Agent Trust Discovery

Agent Trust is a local, advisory pre-action skill for agents. Before a risky step, it turns the proposed action, declared scopes, tool or MCP evidence, provenance signals, and known benchmark-style threats into a compact proceed / review / deny packet.

The current MVP is meant to be read and tested locally first. It is useful when an agent or framework needs a secret-free review receipt before tool use, browser automation, publication, outreach, wallet or payment-intent design, or other high-impact steps.

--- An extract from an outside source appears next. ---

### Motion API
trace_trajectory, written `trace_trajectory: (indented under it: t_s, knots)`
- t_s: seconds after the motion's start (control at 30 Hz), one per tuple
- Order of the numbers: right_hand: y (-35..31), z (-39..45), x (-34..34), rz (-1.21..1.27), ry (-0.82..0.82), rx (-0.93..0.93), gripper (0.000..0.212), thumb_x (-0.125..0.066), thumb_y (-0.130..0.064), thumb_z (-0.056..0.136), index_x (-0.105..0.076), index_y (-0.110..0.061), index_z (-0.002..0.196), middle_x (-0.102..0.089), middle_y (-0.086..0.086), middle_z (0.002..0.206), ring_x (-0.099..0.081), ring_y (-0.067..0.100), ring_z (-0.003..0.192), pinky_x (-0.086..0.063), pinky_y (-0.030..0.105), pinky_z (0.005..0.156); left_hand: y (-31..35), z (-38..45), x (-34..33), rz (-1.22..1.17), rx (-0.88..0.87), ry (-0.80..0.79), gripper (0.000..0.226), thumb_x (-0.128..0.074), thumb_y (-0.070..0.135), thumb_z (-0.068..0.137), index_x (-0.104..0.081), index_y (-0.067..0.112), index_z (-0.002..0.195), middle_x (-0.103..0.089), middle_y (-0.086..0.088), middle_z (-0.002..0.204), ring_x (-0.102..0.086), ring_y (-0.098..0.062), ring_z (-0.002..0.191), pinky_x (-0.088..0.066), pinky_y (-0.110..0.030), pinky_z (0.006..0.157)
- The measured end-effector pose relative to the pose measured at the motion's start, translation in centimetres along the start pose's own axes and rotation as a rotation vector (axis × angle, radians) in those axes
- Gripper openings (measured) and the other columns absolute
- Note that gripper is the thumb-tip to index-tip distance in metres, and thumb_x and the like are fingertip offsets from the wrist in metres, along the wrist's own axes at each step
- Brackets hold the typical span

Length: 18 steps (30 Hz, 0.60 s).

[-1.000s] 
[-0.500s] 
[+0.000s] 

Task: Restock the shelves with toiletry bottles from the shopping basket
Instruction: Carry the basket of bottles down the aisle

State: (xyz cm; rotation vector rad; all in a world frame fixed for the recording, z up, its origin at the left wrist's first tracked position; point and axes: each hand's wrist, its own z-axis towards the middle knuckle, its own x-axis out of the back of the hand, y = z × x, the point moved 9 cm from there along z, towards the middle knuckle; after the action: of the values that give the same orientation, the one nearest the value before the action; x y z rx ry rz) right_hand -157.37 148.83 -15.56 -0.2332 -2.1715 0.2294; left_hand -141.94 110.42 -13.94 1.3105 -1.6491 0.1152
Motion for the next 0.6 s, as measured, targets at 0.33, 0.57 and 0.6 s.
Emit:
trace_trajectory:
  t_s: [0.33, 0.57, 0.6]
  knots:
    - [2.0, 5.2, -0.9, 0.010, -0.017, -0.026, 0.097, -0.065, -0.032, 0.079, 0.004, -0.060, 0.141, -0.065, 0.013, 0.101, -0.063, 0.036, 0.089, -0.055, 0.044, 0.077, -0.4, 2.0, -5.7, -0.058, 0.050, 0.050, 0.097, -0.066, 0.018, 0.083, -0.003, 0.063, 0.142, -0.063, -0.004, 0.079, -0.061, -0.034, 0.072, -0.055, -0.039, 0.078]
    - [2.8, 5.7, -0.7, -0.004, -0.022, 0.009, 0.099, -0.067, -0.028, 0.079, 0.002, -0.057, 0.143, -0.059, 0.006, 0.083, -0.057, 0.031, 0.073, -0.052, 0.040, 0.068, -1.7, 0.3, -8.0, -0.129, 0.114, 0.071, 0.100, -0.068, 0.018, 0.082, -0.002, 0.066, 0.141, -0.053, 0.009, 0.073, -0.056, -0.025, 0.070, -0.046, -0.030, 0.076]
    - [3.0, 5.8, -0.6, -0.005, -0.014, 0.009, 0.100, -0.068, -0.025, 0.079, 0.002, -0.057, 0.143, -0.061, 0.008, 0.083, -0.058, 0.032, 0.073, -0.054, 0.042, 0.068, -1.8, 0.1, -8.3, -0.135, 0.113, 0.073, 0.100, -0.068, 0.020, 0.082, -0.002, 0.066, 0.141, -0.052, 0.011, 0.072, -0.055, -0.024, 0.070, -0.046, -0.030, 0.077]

This page does not perform external actions. It is not a certification authority, compliance claim, hosted security product, production enforcement layer, wallet, signer, payment service, or real-money system.

Skill definition

Agent Trust is a local, advisory pre-action skill for AI agents that provides a lightweight, no-network, no-wallet, no-execution trust guarantee. Before a risky step, it turns proposed actions, declared scopes, tool or MCP evidence, provenance signals, and known benchmark-style threats into a compact review packet with one of three decisions:

proceed_with_constraints — safe to continue under the supplied constraints.
require_review — the request is permissible but should be reviewed by a human.
deny_or_require_review — the request is unsafe (e.g. secret + network) and must be denied or reviewed.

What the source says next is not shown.